On exhibit are three actual panels from the Gates of Paradise, four supporting figures from the borders of the famous doors, and -- special to this stop on the exhibit's tour -- an accompanying seven paintings drawn from the Art Institute's own collections, by Ghiberti's contemporaries and showing correspondences between his work in gilded relief and how it influenced easel artists of the time. Formed of bronze, cast and then gilded, the Gates of Paradise were commissioned in 1425. Ghiberti and his workshop labored for twenty-seven years on the project, ten for the bronze casting of the panels and their supporting borders, a further fourteen to refine the reliefs and figures with hammering, stamping and chasing, and finally, the gilding with liquid gold which gives them their rich, softly reflective surface. The final doors, which weigh several tons, were installed in 1452 on the east side of the building known as the Baptistery in Florence, a free-standing octagonal structure dating to the seventh century and located in the Piazza del Duomo; it faces the Basilica di Santa Maria del Fiore, known as the Duomo, with its famous dome by Renaissance architect Brunelleschi.
The Gates of Paradise were, in fact, Ghiberti's second commission for the Baptistery. He had also done bronze panels for the north doors of the building, winning a design contest in 1401 against a number of well-known contemporaries, Brunelleschi included. The contest launched Ghiberti's fame as a sculptor (and reportedly caused a disappointed Brunelleschi to renounce art and turn his genius fully to architecture). In all, there are three sets of ornamented doors on the Baptistery: the original doors, now on the south side, executed by Andrea Pisano between 1330-36 and illustrating scenes from the Life of St. John the Baptist; Ghiberti's north doors, made between 1403-24, showing scenes from the Life of Christ; and Ghiberti's Gates of Paradise, 1425-52, on the choice eastern side which faces the Duomo. In designing the northern doors in 1401 Ghiberti continued the Gothic format employed in the Pisano doors of a quatrefoil frame containing one or two gilded figures. Two decades later in 1425, when called upon to do twenty similar panels for the new bronze doors, Ghiberti proposed a radical departure: he would do ten panels in the same space, giving him twice the room in which to compose each relief. His esteem was such that his patrons agreed. Ghiberti composed his newest commission with ten stories from the Old Testament, including Cain and Abel, Noah, Moses, and -- on exhibit here -- the Adam and Eve Panel, the Jacob and Esau Panel, and the David Panel, showing David's defeat of Goliath. When in place, these are the top, middle, and bottom panels of the left-hand door respectively.
Just how radical a departure Ghiberti's panels are, even from his own earlier panels of twenty years prior, are best seen in a brief comparison between the artwork of the three sets of doors. Pisano's panels of the fourteenth century definitively represent the Gothic Style.

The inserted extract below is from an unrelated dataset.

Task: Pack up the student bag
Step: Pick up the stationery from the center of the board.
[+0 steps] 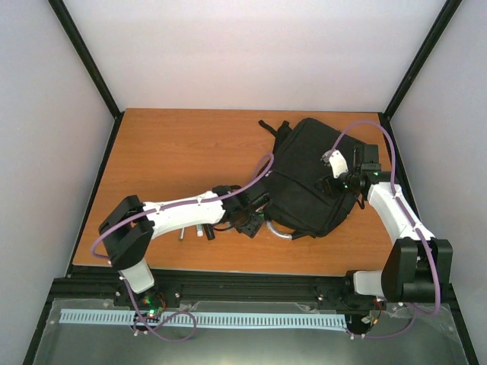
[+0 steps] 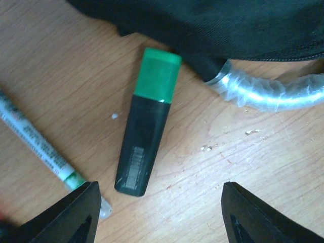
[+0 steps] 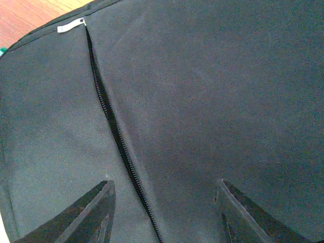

Fourteen panels were featured on each door of Pisano's work (the south doors), showing twenty scenes of the Life of St. John the Baptist and completing the tally with eight Virtues along the bottom two rows. An image of one of Pisano's panels, included in photo-facsimile in the timeline just outside the exhibition gallery, is an excellent example of the adequate yet blocky figures, variable scale, and disregard for illusion of the Gothic artist, for whom the realism of the scene was not as important as simply conveying the message of the Biblical tale itself. Each scene of Pisano's doors was framed within a gothic quatrefoil, bounding and containing the images, tabulating them into individual moments for the viewer.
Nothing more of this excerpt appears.